■ Aim of the task: Would you count the lines below that contain the string "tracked" and reply with that number only?

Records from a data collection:
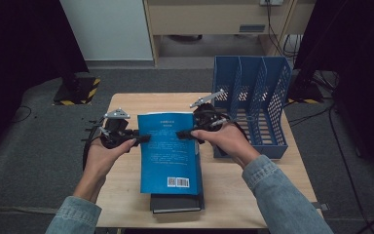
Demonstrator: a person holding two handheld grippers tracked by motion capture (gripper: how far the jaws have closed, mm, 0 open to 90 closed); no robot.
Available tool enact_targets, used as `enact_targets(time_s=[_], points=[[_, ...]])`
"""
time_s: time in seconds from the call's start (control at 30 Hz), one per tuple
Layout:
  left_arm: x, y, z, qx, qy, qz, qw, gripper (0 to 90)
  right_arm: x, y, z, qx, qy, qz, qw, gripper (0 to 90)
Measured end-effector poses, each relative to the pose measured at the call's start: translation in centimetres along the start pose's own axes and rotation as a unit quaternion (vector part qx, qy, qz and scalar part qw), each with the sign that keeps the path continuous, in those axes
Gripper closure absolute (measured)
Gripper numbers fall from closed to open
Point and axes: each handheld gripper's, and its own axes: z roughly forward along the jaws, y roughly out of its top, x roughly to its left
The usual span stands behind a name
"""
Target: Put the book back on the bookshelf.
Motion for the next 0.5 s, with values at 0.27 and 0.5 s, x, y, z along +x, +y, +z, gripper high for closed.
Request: enact_targets(time_s=[0.27,0.5], points=[[0.6,1.3,-0.7,-0.003,0.008,0.004,1.0000,65.7,0.2,2.1,-0.6,-0.003,-0.012,-0.014,0.9998,53.3],[1.0,2.4,-0.9,-0.005,0.018,0.010,0.9998,66.0,0.2,3.5,-0.9,-0.003,-0.023,-0.028,0.9993,55.3]])
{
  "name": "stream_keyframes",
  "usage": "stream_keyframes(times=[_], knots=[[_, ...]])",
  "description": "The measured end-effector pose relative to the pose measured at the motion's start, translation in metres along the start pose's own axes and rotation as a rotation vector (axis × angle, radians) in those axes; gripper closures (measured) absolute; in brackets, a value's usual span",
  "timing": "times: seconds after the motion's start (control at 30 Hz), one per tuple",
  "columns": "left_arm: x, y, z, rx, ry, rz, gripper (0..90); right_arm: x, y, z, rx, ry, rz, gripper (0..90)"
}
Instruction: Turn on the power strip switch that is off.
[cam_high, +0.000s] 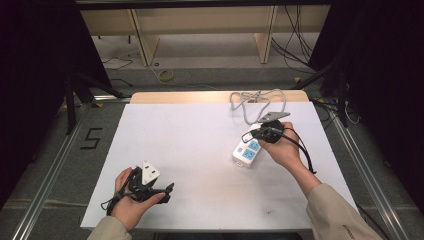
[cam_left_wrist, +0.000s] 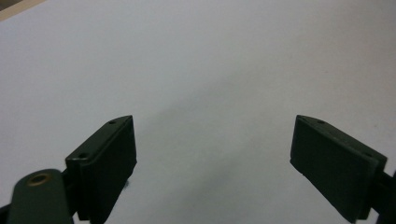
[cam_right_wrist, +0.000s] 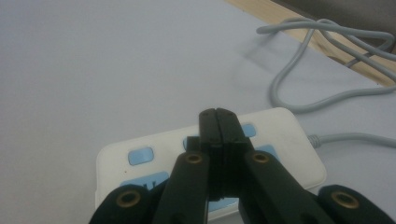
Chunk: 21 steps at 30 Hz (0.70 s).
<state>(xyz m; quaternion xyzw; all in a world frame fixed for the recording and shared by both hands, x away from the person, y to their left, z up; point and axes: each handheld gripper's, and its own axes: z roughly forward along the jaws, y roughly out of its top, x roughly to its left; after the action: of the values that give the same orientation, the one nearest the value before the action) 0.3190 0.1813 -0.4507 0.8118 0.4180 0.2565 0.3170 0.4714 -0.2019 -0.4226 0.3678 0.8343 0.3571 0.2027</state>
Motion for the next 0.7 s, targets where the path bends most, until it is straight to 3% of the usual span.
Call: stream_keyframes(times=[0.7], knots=[[-0.001, 0.000, 0.000, 0.000, -0.003, 0.002, 14.0, 0.002, 0.004, 0.016, 0.045, 0.017, 0.001, 90.0]])
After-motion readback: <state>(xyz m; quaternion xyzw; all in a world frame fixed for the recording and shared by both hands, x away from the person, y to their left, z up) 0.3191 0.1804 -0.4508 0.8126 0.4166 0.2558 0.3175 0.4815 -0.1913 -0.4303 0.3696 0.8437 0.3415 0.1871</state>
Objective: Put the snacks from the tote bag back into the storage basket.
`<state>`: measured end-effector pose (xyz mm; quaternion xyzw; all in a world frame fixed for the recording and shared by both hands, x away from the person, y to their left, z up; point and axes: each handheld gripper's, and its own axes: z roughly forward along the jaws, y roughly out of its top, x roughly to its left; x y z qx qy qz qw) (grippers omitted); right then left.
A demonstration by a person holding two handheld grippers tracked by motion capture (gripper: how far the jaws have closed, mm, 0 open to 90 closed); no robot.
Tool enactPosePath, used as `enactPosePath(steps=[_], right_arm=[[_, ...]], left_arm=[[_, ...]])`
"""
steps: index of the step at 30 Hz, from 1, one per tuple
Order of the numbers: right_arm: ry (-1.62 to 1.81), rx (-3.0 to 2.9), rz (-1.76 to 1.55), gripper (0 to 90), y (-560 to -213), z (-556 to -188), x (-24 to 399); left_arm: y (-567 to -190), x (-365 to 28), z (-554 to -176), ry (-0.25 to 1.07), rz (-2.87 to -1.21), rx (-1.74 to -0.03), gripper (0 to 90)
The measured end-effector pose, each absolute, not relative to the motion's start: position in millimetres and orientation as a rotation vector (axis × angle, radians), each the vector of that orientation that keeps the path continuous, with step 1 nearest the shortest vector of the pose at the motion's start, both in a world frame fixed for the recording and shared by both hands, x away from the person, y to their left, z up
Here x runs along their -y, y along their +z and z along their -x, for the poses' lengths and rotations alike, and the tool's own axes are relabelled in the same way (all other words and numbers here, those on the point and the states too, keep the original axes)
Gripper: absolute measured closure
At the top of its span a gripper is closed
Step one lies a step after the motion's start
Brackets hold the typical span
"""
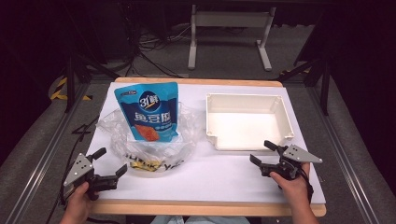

■ Exercise solution: 2